**Work task**
Say how many lines in the listing contain the string "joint", giving the number alone.

**Data section**
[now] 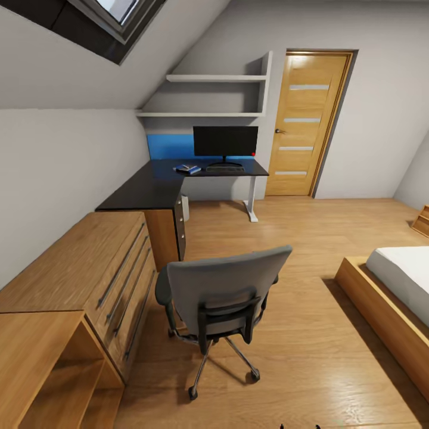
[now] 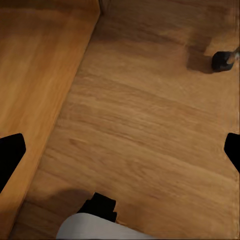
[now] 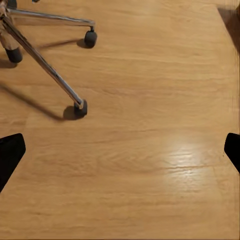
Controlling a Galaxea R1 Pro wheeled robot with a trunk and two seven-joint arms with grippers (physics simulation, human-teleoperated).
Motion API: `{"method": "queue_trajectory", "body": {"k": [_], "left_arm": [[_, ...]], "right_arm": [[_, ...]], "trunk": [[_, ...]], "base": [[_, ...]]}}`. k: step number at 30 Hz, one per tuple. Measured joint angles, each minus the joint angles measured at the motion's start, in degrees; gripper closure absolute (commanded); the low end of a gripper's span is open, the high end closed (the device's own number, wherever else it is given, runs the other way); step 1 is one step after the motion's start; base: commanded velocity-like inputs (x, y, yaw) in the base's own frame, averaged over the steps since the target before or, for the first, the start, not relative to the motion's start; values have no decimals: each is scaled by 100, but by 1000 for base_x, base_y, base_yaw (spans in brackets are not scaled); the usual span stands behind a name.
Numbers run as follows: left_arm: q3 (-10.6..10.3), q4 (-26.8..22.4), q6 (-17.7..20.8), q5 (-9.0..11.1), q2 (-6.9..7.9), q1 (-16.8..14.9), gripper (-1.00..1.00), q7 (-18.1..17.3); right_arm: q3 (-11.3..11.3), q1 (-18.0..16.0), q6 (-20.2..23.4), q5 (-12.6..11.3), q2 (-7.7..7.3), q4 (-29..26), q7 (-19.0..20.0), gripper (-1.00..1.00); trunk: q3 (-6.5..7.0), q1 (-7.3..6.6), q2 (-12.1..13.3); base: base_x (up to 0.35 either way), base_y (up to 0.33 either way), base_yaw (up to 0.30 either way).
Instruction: In the bedroom, organize the workspace by keeping the computer under the desk, ensuring the monitor is on the desk, placing the keyboard on the desk next to the monitor, placing the mouse on the desk next to the keyboard, moving the folder from the swivel chair onto the desk next to the mouse, stacking the notebook on top of the folder with the pen on top of the notebook, and positioning the swivel chair next to the desk.
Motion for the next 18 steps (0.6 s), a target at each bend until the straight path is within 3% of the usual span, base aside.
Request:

**Final answer**
2